Technical Guide AWS Architecture

AWS CDK Web App Deployment: VPC, Fargate, Aurora, and CloudFront Wired Together

Most CDK tutorials stop at 'it deployed.' This one covers the full aws cdk web application deployment stack - VPC isolation, Fargate on private subnets, Aurora with KMS, CloudFront, Secrets Manager rotation - and the six operational gaps that will wake you up at 2am if you skip them.

6 Apr 2026 11 min read Rahul Ladumor

Best for

Engineers implementing or reviewing a production decision, not readers looking for a demo-level walkthrough.

Updated

6 Apr 2026

What this guide should answer

Use when, why this matters, the implementation path, and the trade-offs that matter once you leave the tutorial happy path.

So you deployed a CDK stack, the pipeline went green, and you called it production. Then three weeks later, at 2am, your on-call gets paged because a credential expired, and it turns out the Secrets Manager rotation had been silently failing for a month because someone quietly removed a security group rule during a refactor. That's the story this post is about. Not the happy path - the aws cdk web application deployment fargate aurora stack that actually survives contact with production traffic, expired secrets, and an AWS bill that didn't surprise you.

Who Is This For

architecture diagram for aws vpc ec2 s3 web application deployment application — Technical infrastructure map for AWS VPC Ec2 S3 Web Application Deployment Application. This repo-grade view shows the concrete AWS services, regional boundaries, and control-plane components that govern failover, recovery, and auditability across us-east-1 and us-west-2.
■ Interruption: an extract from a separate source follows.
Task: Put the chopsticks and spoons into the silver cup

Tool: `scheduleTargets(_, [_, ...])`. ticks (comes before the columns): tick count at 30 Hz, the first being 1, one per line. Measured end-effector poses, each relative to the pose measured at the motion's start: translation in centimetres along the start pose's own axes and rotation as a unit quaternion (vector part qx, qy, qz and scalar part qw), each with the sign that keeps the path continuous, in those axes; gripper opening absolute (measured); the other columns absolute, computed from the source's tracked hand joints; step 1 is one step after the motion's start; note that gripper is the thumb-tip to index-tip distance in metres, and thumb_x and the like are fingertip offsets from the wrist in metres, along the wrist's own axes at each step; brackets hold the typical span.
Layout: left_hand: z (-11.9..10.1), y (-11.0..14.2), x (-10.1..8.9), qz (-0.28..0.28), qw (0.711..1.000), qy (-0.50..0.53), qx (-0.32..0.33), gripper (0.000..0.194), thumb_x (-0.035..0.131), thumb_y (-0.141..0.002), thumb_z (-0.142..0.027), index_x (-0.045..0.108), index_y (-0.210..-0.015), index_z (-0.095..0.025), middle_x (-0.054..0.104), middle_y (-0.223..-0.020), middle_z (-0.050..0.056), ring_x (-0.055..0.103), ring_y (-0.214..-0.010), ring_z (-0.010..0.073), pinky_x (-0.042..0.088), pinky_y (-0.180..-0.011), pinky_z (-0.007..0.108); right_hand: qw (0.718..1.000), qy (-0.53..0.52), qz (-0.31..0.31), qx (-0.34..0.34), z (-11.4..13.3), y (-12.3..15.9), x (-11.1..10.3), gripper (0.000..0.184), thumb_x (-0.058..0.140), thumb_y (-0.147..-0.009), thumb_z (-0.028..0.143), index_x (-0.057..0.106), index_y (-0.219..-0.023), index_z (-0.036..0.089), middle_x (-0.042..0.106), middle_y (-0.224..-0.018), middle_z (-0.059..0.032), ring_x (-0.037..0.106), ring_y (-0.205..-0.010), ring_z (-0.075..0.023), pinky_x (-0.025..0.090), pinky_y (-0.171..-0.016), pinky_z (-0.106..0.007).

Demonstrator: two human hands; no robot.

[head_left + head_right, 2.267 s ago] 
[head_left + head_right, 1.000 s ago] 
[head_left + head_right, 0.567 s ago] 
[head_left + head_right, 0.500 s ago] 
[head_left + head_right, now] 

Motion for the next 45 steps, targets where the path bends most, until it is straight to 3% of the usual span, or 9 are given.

OK so if you're an engineer who's shipped CDK stacks before and you know your way around VPCs, this is for you. Not for the "what is a subnet" crowd - I'm going to assume you know why we have private subnets and why you don't put RDS in a public one.

Specifically, you're probably in one of these situations:

You're building a production web app on AWS and the tutorials are all stopping at "VPC + ALB + Fargate, good luck."
You inherited a stack that's "basically production-ready" and you want to know what's actually missing.
You've wired some of these services together before but never all of them in a single CDK app, and you want to understand the dependency graph before you discover it at 2am.

If that's you - yeah, this is the post.

Problem and Why It Matters

Every CDK tutorial gives you the same three services and calls it done.

VPC. Fargate. ALB. "You're production-ready!" And honestly, for a demo, you are. But real production means you also need: encrypted RDS with credential rotation, a CDN layer that doesn't leak your S3 bucket to the public internet, an auto scaling policy that doesn't leave you serving degraded traffic during cold starts, and a networking config that doesn't silently break when someone touches the route tables.

The dangerous part isn't that these things are hard. It's that most of them fail quietly, right? Secrets Manager rotation doesn't throw an alarm when it fails - it just... stops rotating. You find out when the 90-day credential expires and suddenly no tasks can connect to Aurora. That's your 2am call.

And then there's the cost side. NAT Gateway is the one that gets teams the most. You know how you add one per AZ for HA (which is the right call, by the way) and suddenly you're looking at roughly $100/month per gateway just in data processing fees, before you've moved a single application byte? I've actually seen engineers deploy three NAT Gateways - one per AZ - and not notice it for two months. That's $300/month in infrastructure that exists purely to route private subnet traffic. You want to know about this before you get the bill, not after.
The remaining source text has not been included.